Develop a campaign! Develop a campaign! Use all your contacts in order to develop a propaganda campaign against the Pershings and the cruise missiles as well!
They were very worried.” The Kremlin leaders “knew they would be the first to die, and didn’t want to die.” 6
    The Soviet quest for intelligence about a possible attack also extended to East Germany. The KGB assigned a major role in the operation to East German intelligence under Markus Wolf. By the early 1980s, Wolf said in his memoirs, “with the U.S. rearmament program and the advent of the aggressive Reagan administration, our Soviet partners had become obsessed with the danger of a nuclear missile attack…” His intelligence service “was ordered to uncover any Western plans for such a surprise attack, and we formed a special staff and situation center, as well as emergency command centers, to do this.

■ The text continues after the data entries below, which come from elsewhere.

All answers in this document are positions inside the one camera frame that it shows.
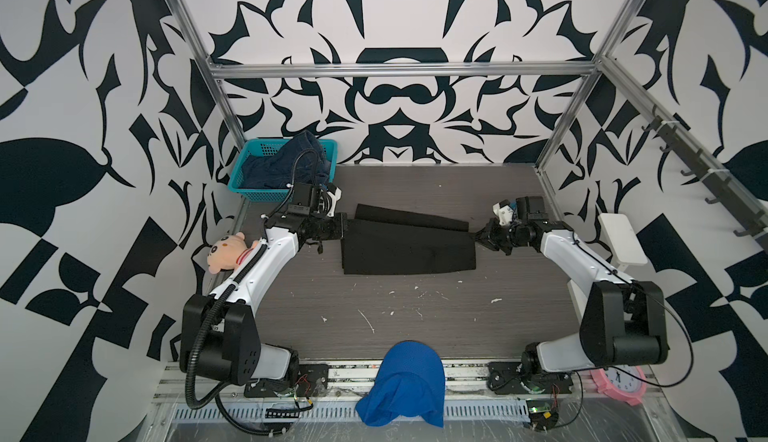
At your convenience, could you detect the aluminium frame crossbar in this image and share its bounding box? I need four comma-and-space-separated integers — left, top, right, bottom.
209, 61, 596, 79

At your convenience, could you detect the small green circuit board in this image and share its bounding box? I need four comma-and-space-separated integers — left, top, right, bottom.
525, 400, 559, 432

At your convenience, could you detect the white shelf stand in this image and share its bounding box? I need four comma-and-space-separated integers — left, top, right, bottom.
567, 214, 648, 322

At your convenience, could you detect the teal plastic basket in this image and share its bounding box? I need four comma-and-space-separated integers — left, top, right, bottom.
228, 138, 338, 203

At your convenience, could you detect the pink alarm clock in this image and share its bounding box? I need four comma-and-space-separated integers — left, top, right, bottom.
590, 366, 647, 406

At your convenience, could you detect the black corrugated cable conduit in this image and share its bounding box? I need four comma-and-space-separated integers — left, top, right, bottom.
183, 149, 319, 437

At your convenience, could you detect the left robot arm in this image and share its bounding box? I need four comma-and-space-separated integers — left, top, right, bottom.
179, 212, 347, 388

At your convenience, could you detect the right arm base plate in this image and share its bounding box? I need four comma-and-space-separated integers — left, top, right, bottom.
486, 361, 574, 395

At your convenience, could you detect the grey wall hook rack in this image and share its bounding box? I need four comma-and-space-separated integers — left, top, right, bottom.
643, 104, 767, 252

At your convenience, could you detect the pink plush toy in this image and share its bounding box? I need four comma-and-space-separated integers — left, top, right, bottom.
206, 232, 260, 274

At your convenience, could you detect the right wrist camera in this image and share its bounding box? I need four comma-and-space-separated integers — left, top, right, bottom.
492, 200, 517, 227

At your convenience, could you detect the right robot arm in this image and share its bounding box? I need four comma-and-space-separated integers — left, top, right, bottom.
474, 219, 669, 394

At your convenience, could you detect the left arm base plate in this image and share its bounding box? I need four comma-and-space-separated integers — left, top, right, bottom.
244, 363, 330, 398

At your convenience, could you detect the blue cloth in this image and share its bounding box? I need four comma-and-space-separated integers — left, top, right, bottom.
355, 341, 446, 428

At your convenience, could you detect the dark blue denim skirt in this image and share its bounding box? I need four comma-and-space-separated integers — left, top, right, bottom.
240, 132, 332, 190

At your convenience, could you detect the black skirt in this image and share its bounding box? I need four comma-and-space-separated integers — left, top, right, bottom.
341, 204, 476, 275

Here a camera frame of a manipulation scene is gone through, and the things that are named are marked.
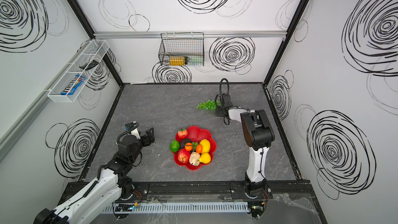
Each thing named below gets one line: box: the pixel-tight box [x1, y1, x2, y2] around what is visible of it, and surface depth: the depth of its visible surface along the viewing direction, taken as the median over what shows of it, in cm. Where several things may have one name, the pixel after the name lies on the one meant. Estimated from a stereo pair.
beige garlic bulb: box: [189, 151, 201, 167], surface depth 79 cm
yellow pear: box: [199, 152, 211, 165], surface depth 79 cm
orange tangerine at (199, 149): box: [195, 144, 203, 154], surface depth 82 cm
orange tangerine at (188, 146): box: [184, 142, 193, 151], surface depth 82 cm
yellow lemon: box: [199, 138, 211, 153], surface depth 86 cm
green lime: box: [169, 140, 180, 153], surface depth 83 cm
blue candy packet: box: [60, 74, 87, 95], surface depth 72 cm
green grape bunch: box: [196, 99, 221, 111], surface depth 105 cm
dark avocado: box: [179, 137, 192, 149], surface depth 86 cm
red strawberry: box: [177, 127, 189, 139], surface depth 88 cm
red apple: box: [177, 148, 191, 164], surface depth 80 cm
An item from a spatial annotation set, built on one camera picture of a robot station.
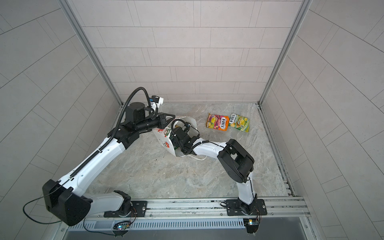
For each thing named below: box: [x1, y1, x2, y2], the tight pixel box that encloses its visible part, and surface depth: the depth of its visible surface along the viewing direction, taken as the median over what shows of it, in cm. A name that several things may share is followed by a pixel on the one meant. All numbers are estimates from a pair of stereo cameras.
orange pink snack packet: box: [206, 113, 229, 132], surface depth 104 cm
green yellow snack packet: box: [229, 113, 250, 133], surface depth 104 cm
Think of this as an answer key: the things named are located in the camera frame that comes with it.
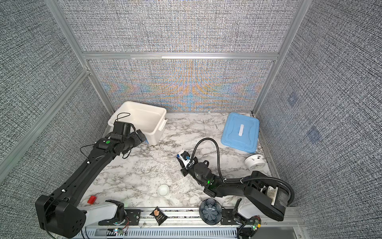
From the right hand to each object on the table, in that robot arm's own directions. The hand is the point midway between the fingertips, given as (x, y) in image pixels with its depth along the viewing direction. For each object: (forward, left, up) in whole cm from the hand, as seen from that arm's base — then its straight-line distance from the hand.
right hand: (179, 155), depth 79 cm
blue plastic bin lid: (+26, -42, -14) cm, 51 cm away
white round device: (-1, -41, -6) cm, 42 cm away
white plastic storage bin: (+31, +23, -5) cm, 39 cm away
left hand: (+8, +22, +4) cm, 24 cm away
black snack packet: (-26, +10, -14) cm, 31 cm away
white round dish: (-14, +9, -14) cm, 22 cm away
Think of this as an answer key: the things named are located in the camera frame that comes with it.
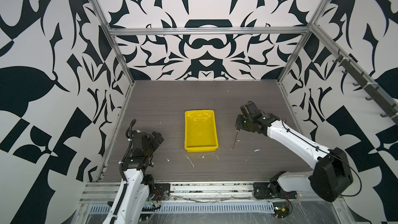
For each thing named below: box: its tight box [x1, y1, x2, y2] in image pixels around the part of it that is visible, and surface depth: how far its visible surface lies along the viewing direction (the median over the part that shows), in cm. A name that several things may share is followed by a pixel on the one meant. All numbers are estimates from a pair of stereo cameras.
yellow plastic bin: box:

The personnel had to undergo military training and participate in alarm drills. Like most intelligence people, I found these war games a burdensome waste of time, but these orders were no more open to discussion than other orders from above.” In 1983, the East Germans completed five years of construction on project 17/5001, an underground bunker near the village of Prenden, outside of Berlin, to house the leadership in the event of nuclear war. The bunker was a sealed mini-town that would have protected four hundred people for two weeks after a nuclear attack. 7
    Of Andropov’s fifteen months in power, half his time was spent in the hospital. During a working holiday in February 1983, Andropov’s health suffered a sharp decline. “He had had kidney trouble all his life, and now it seemed his kidneys had given up altogether,” wrote Volkogonov. 8 The Kremlin doctor, Yevgeny Chazov, recalled that Andropov’s kidneys failed completely. Andropov’s doctors decided to put him on an artificial kidney. A special ward was set up for treatment twice a week at a Moscow hospital. 9 Andropov started to have trouble walking. That summer,Andropov’s colleagues had an elevator installed in the Lenin Mausoleum so he would not have to endure the stress of walking eleven and a half feet up the steps.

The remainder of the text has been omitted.